Agnes was driving him crazy with the buttery pepper and sausage smells. She frowned down at the pan as she talked, her cheeks flushed from the heat from the pan, her sweats sticking to her with the humidity, and that wasn’t helping his concentration, either.
“The baker quit yesterday, so I’m making a wedding cake,” she was saying, “Golf Magazine did a rave article on Palmer’s latest golf course, the Flamingo, calling him a genius of green design, and he’s only twenty-eight, so we’re all very proud. Doyle told me I was going to have to replace the driveway bridge pretty soon or learn to swim, and I told him I have no money and to shore it up with whatever fell off the house next.”
“Doyle?”
“Handyman.” Agnes peered over her steamed-up glasses at the pepper. “I moved in and he showed up.” Shane focused. “How long ago?”
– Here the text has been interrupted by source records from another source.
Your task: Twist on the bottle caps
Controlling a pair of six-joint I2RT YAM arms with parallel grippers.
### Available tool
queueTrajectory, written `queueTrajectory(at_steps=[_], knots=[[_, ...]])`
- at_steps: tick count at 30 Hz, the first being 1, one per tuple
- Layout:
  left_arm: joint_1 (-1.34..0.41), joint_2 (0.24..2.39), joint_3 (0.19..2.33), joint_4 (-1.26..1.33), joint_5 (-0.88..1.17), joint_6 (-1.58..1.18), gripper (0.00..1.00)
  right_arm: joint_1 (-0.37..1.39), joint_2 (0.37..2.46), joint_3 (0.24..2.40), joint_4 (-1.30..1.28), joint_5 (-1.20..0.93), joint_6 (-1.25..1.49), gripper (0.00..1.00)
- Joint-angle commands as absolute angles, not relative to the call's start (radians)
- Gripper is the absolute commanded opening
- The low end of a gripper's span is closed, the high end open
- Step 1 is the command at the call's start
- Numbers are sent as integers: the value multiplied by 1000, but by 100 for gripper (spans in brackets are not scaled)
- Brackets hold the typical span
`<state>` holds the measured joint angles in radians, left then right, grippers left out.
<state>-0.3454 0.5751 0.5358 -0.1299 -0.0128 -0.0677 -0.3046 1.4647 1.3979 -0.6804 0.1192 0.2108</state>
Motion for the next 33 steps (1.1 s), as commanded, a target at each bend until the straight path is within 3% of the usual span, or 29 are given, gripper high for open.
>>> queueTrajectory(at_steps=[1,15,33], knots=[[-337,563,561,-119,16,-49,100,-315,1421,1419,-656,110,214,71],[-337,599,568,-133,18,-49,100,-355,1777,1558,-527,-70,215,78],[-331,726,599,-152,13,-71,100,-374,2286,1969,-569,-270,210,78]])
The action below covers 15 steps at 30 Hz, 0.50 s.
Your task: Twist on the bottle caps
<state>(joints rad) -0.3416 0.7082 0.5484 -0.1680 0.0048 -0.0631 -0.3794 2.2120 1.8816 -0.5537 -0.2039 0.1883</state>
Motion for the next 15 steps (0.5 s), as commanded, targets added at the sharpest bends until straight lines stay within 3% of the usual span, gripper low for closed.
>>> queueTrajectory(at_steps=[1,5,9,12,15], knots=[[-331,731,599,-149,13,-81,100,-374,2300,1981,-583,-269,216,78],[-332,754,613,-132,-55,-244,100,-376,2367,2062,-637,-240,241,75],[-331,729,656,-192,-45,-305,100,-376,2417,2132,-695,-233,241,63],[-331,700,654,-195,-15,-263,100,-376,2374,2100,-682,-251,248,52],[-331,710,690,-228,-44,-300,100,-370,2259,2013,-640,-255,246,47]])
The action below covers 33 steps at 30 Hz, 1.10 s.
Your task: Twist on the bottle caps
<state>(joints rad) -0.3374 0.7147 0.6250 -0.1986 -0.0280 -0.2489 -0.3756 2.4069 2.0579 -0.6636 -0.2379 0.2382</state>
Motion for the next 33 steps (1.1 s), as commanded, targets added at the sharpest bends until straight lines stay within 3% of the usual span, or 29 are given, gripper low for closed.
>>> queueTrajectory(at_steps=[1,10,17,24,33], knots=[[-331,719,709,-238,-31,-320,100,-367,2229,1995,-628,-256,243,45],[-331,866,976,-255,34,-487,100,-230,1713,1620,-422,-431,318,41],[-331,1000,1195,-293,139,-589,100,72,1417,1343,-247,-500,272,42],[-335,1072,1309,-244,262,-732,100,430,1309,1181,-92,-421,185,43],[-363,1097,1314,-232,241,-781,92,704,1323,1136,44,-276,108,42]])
Agnes used the back of her hand to push her glasses back up her nose. “About three months. I don’t think he’s spent them sneaking up on Rhett, if that’s what you’re getting at.” She tipped the eggs into the pepper and butter and then picked up the pan, tilting it so that the egg covered the bottom. Then she looked up. “Listen, nothing out of the ordinary has happened. Well, except for the kid with the gun. And you.”
The phone rang and she answered it. “Good morning, Reverend Miller. Yes, I’m sure Maria’s a good Christian girl. What?” Agnes scowled, her face twisting behind those big red-rimmed glasses. “Of course she’s been baptized-she’s a Catholic. Yes, I know for sure, I’m her godmother, I was there.” She listened another moment, shaking her head the entire time. “Uh-huh. Uh-huh. Right. You bet. You’re welcome. See you Saturday. Good-bye.” She hung up and said, “Moron,” and turned back to her eggs.
Shane decided to let that conversation pass. “Okay, let’s go back to the dog. How many people know Rhett is here?”
“Anybody who read the flyers I put up when I found him on the front porch. Anybody who’s been outhere in the past four months. Anybody who gets the County Clarion.” She stuck a spatula under the slowly cooking egg and lifted it so that the uncooked stuff ran underneath it, concentrating on it as if it were the most important thing in the world.